Agguato a Piscinola: l’obiettivo dei killer è un ex pentito che tradì i Lo Russo

Agguato a Piscinola: l’obiettivo dei killer è un ex pentito che tradì i Lo Russo

Nipote di un capo storico dei “Capitoni”, fu uno dei primi accusatori del clan di Miano


NAPOLIMario Centanni detto “Bijoux” era lui l’obbiettivo dei sicari che sabato sera, intorno alle 19.30, hanno aperto il fuoco a piazza Bernardino Tafuri ma a pagarne le spese è stato un 15enne che non ha nulla a che fare con la criminalità organizzata. Il ragazzo è rimasto ferito ad una natica, sta bene ma dovrà essere sottoposto ad un intervento chirurgico per rimuovere la pallottola.
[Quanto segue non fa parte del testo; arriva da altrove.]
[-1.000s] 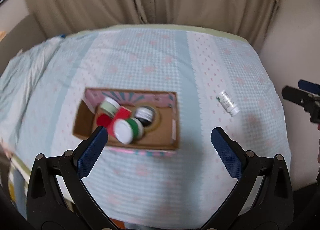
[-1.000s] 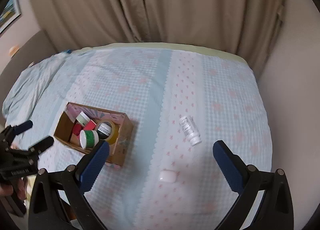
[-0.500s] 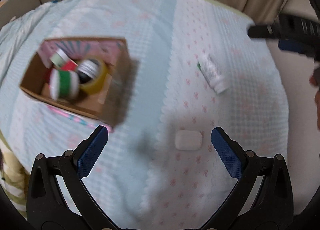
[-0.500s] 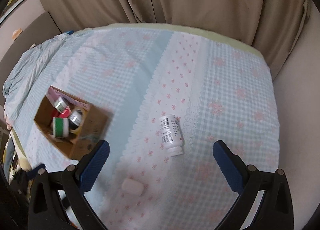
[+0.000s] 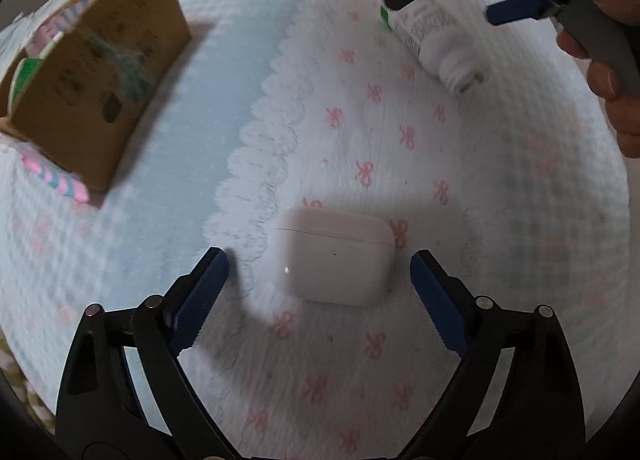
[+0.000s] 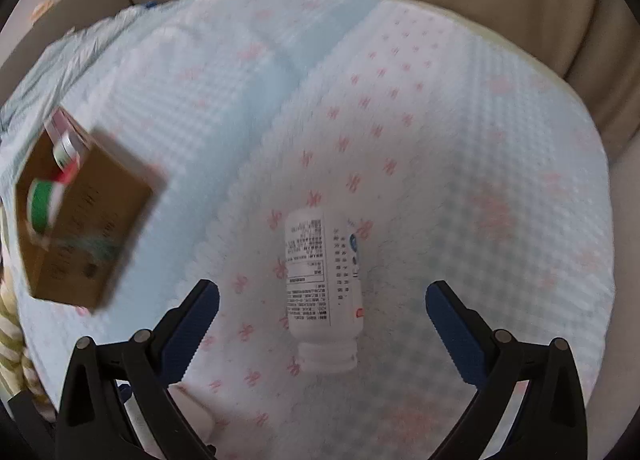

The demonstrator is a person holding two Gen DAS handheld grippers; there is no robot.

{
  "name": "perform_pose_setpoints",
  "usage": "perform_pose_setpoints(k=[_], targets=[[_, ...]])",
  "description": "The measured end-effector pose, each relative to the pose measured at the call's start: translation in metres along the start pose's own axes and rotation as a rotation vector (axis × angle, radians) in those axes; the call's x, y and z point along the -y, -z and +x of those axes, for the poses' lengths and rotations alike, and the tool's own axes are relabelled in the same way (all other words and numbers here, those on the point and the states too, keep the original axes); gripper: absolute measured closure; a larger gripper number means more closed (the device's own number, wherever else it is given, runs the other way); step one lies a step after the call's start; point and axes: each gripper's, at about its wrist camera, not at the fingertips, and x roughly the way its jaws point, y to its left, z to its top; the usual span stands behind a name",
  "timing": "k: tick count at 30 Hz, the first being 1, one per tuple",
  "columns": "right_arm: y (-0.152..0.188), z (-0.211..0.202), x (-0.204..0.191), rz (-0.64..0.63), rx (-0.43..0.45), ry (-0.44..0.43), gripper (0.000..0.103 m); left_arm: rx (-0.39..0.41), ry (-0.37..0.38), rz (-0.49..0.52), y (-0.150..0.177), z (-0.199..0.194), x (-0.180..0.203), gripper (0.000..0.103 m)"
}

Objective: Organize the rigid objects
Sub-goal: 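Grasp the white earbud case with the left tool while the right tool grasps the pill bottle, then lift the earbud case and pill bottle and carry them over the box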

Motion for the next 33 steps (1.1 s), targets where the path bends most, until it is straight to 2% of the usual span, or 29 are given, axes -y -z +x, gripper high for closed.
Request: perform_pose_setpoints(k=[1, 6, 7, 8, 9, 11, 13, 24, 28, 33], targets=[[0.002, 0.008, -0.001, -0.008, -0.011, -0.003, 0.007, 0.004, -0.007, 0.009, 0.001, 0.002, 0.002, 0.013], [0.002, 0.03, -0.001, -0.019, -0.027, -0.001, 0.008, 0.041, -0.014, 0.051, 0.0, 0.001, 0.007, 0.017], [0.001, 0.032, -0.001, -0.022, -0.026, 0.002, 0.008, 0.041, -0.011, 0.057, -0.001, 0.001, 0.008, 0.019], [-0.001, 0.035, -0.002, -0.023, -0.027, 0.006, 0.009, 0.039, -0.004, 0.058, -0.001, 0.001, 0.008, 0.026], [-0.002, 0.037, -0.002, -0.022, -0.029, 0.007, 0.013, 0.044, 0.002, 0.059, -0.001, 0.0, 0.009, 0.029], [-0.005, 0.043, -0.001, -0.013, -0.043, 0.001, 0.028, 0.045, 0.012, 0.069, 0.0, -0.002, 0.008, 0.043], [-0.007, 0.049, -0.001, -0.013, -0.061, 0.016, 0.056, 0.045, 0.02, 0.083, 0.0, -0.003, 0.008, 0.045], [0.0, 0.038, -0.007, 0.009, -0.05, 0.053, 0.057, 0.057, 0.041, 0.067, -0.006, -0.012, -0.014, 0.045], [0.004, 0.014, -0.011, 0.033, -0.026, 0.06, 0.057, 0.087, 0.042, 0.054, -0.012, -0.029, -0.026, 0.046], [0.006, -0.032, -0.016, 0.068, 0.02, 0.069, 0.057, 0.138, 0.064, 0.028, -0.028, -0.071, -0.046, 0.046]])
Centanni, 41enne già noto alle forze dell’ordine, è nipote di Salvatore Lo Russo, capo storico del gruppo dei Capitoni. Fu uno dei primi accusatori della sua famiglia e l’agguato ai suoi danni potrebbe essere il sintomo di uno nuovo riassetto del mondo criminale della periferia nord di Napoli.

Già nel 2010 Centanni sfuggì ad un agguato. È lui stesso a raccontarlo: «Ero fermo in strada insieme ad un mio conoscente quando tre uomini del clan Lo Russo uscirono da dietro ad un angolo e cominciarono a sparare…esplosero circa una ventina di colpi e fui ferito di striscio alla spalla, al corpo e al viso». Questo episodio poi lo spinse a collaborare per la prima con lo Stato ma il suo rapporto si interruppe perchè non voleva stare lontano dalla famiglia. Ora, questo nuovo attentato alla sua vita potrebbe fargli cambiare idea di nuovo. Secondo gli investigatori che stanno lavorando al caso a premere il grilletto potrebbe essere stati sicari del clan Stabile-Ferraro, per anni sottomessi ai Lo Russo e che ora stanno approfittando della debolezza dei “capitoni” per rialzare la testa. Il nuovo clan sta cercando di riacquisire il controllo del territorio ed eliminare un uomo dei Lo Russo, per di più ex collaboratore di giustizia, rappresenta uno step fondamentale per riaffermare il proprio dominio.